What is the relationship between knowledge and culture?
This picture of my family eating “Kamayan” explores the relationship between knowledge and culture because the cultural perspective a person uses will impact how they interpret knowledge. “Kamayan” means “by hands” in Tagalog, and is when a meal is eaten without utensils or plates and instead with hands. In some cultures, eating with your hands is disrespectful, but in the Philippines it is a privilege and very normalized in Filipino households. But one’s opinion on eating with your hands is altered depending on what is accepted in each person's culture.
The understanding of this concept is analyzed through cultural perspectives and how those bias’ of what is deemed “normal” changes based on the culture. The significance of “Kamayan” in Filipino culture begins in the wars where the Filipino military needed to be fed quickly and efficiently. Now in the post-war Philippines, it is an everyday practice and can even be seen in Filipino immigrant households today, like my own.
In other Asian cultures, it is common to eat with your hands, but in European cultures, it may be seen as taboo or against the “norm”; it is the relationship of knowledge and culture and how they work together to help build perspective on topics and concepts around the world. It is not just the correlation of the two, but how they work together as people create opinions and ideas about the world. Culture and knowledge don’t just have a relationship, but in a way, they are one.
This Bataan Death March Honorary Medal explores the relationship between knowledge and culture because cultural dimensions shape the way that knowledge gets interpreted to history. This object links to the AoK’s History and Natural Sciences. In my IBDP History of the Americas HL class, I wrote my IA about the Bataan Death March and conducted a personal interview with the son of a Death March survivor. During this process I was able to make connections between how the history books told the story of the Japanese invasion of the Philippines during WWII, and then how the first person perspective shaped the story. In doing so I was given the opportunity to see firsthand how culture affects the way that knowledge is perceived and then passed down and told.
The second hand sources talked about the event in a holistic view where people and motives were generalized into groups and their respective nations. In an American textbook, the focus is shifted onto the American men and women who were involved, despite the event being on Filipino grounds. However in the interview, it was focused on the feeling and environment during those exact moments.
The impact of culture on knowledge can be evaluated through the cultural dimensions of an individualistic society vs. a collectivist society. American culture is connected by its individualist societal traits, so it would make sense that when evaluating a historical event, the lens is based on the American people involved. The Philippines however, is a collectivist society and when interviewing a first person source, the knowledge of the event is switched to not just about the person being interviewed but the other people involved and the collaborative effort to survive.
Although connections in the information itself can be made, the perspective shaped by the culture that is capturing the knowledge changes the focus of the event. As a result of the American lens, the focus is that this was an event of WWII, but in the Filipino lens, this wasn’t just an event in history but instead the beginning of a survivor's legacy that would be translated into her children, grandchildren, and generations to come.
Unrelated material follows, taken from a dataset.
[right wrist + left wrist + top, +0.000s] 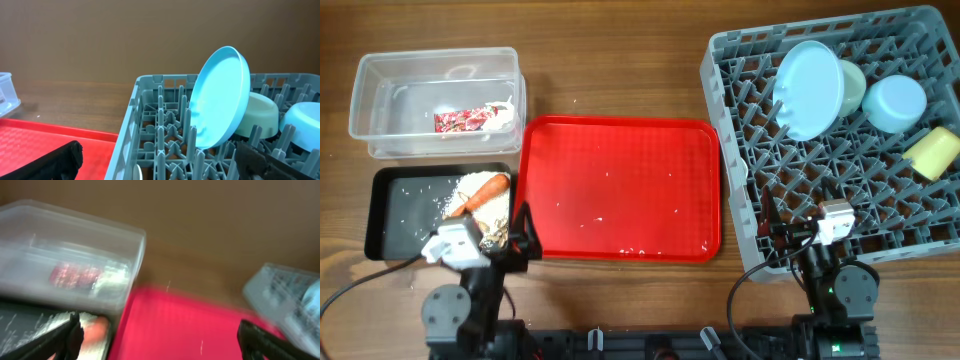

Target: Sort waste into correct bins and load items into the dishwasher rack

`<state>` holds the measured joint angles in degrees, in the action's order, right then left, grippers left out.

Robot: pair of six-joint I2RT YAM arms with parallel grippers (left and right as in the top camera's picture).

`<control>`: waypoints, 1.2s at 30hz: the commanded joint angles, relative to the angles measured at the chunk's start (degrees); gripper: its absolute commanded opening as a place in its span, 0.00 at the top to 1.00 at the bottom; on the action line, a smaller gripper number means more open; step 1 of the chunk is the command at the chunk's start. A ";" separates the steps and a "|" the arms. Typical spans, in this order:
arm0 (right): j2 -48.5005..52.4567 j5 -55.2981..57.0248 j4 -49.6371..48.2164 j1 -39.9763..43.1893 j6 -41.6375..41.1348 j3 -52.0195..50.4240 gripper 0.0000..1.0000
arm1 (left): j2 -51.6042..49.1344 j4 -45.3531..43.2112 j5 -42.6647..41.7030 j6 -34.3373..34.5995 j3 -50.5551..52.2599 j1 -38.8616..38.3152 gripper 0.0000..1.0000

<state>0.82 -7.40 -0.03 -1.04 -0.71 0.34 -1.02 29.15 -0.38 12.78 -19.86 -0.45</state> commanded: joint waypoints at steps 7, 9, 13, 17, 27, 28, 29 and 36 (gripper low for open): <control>-0.55 0.79 -0.35 -0.28 0.68 -0.02 0.00 | 0.83 -34.01 -7.72 -11.54 19.54 0.35 0.00; -0.55 0.76 -0.35 -0.28 0.70 -0.02 0.00 | 0.83 -25.51 -7.52 -11.47 19.54 0.35 0.00; -0.55 0.76 -0.35 -0.28 0.70 -0.02 0.00 | 0.83 -25.46 -7.91 -10.21 19.54 0.31 0.00; -0.55 0.76 -0.35 -0.28 0.70 -0.02 0.00 | 0.79 -25.49 -7.91 -10.21 19.54 0.31 0.00; -0.55 0.76 -0.35 -0.28 0.68 -0.02 0.00 | 0.79 -25.46 -7.91 -10.21 19.54 0.31 0.00; -0.55 0.79 -0.35 -0.28 0.70 -0.02 0.00 | 0.79 -25.46 -7.91 -10.21 19.54 0.31 0.00; -0.55 0.76 -0.37 -0.28 0.68 -0.02 0.00 | 0.79 -25.46 -7.91 -10.21 19.54 0.31 0.00; -0.55 0.76 -0.35 -0.28 0.68 -0.02 0.00 | 0.79 -25.46 -7.91 -10.21 19.54 0.31 0.00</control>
<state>0.73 -7.40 -0.05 -1.04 -0.71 0.34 -0.78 3.29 -7.38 3.25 -0.47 -0.45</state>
My childhood diary explores the relationship between knowledge and culture because culture shapes how knowledge is able to be expressed, especially in the perspective of a child growing up in a culture in which she was not allowed to be as vocal about opinions and thoughts about the world. This connects to the core theme of the knower because it requires a reflection of why I used a diary when I was a child. Even if I was unable to completely dissect that concept when I was younger, being an IB learner with the knowledge I have now in regards to the TOK course, I am able to now. In Filipino culture, it is common to be more traditional in regards to how you’re supposed to view the world. Being a first born generation American-Filipino in an immigrant household, there was a constant fight between how I knew I should express my opinions and how I wanted to.
My diary became my escape from how I felt I needed to express myself and I would write everything that came into my mind. It was a way to digest knowledge while still abiding by the cultural barriers I was meant to follow. This relationship was necessary to satisfy the role in which I was meant to play in my household.
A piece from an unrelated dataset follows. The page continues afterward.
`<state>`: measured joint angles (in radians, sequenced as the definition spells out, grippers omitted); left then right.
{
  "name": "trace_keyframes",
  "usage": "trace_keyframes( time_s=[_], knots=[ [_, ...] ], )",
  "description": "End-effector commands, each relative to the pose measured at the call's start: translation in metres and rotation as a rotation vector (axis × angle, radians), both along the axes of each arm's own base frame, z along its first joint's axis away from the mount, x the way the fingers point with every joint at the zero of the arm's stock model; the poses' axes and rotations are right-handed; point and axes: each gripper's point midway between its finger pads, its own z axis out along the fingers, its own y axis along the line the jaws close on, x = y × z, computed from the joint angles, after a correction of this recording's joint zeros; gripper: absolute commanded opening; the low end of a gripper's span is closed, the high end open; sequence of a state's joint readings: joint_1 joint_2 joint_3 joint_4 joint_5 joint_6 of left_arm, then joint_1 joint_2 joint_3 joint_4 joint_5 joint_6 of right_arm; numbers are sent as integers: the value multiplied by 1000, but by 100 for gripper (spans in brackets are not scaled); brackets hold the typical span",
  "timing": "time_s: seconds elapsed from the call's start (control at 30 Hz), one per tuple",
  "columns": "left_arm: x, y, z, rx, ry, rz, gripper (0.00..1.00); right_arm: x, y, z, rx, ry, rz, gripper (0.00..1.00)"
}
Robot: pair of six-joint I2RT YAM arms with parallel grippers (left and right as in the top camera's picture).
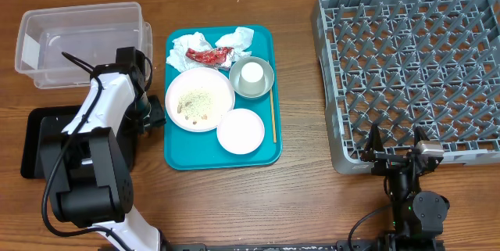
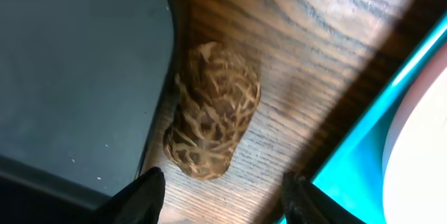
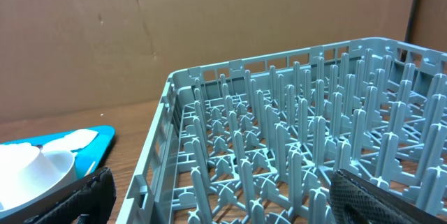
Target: Sort waste into correct bins and load items into the dishwasher
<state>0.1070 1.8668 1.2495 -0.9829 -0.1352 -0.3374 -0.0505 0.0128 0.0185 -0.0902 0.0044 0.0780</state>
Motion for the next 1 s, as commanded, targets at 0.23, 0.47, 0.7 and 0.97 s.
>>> trace_keyframes(
  time_s=[0.23, 0.47, 0.7, 0.97],
  knots=[
    [-3, 13, -10, 70, 6, -5, 58, 0, 0, -1, -4, -5, 1, 100],
    [-1, 16, -10, 83, -3, -5, 59, 0, 0, -1, -4, -5, 1, 100],
    [1, 15, -13, 82, -15, -4, 60, 0, 0, -1, -4, -5, 1, 100],
    [-1, 11, -28, 55, -37, -3, 61, 0, 0, -1, -4, -5, 1, 100]
  ],
)
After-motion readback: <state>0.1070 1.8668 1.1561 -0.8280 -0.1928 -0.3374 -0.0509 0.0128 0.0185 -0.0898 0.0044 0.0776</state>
Across many cultures this relationship is present. People are required to express how they feel or their opinions in a way that can be justified in the values and beliefs of their respective culture. Some choose to suppress that need for expression, and others choose to indulge in that expression but in private through one-on-one conversations or a journal.
Some people don’t feel those cultural pressures but even then, the relationship between culture and knowledge is still present. In that case, their culture doesn’t suppress their thoughts and therefore they are able to share knowledge in a way that is presentational and public. But that relationship of cultural molding the expression of ideas and knowledge is still present.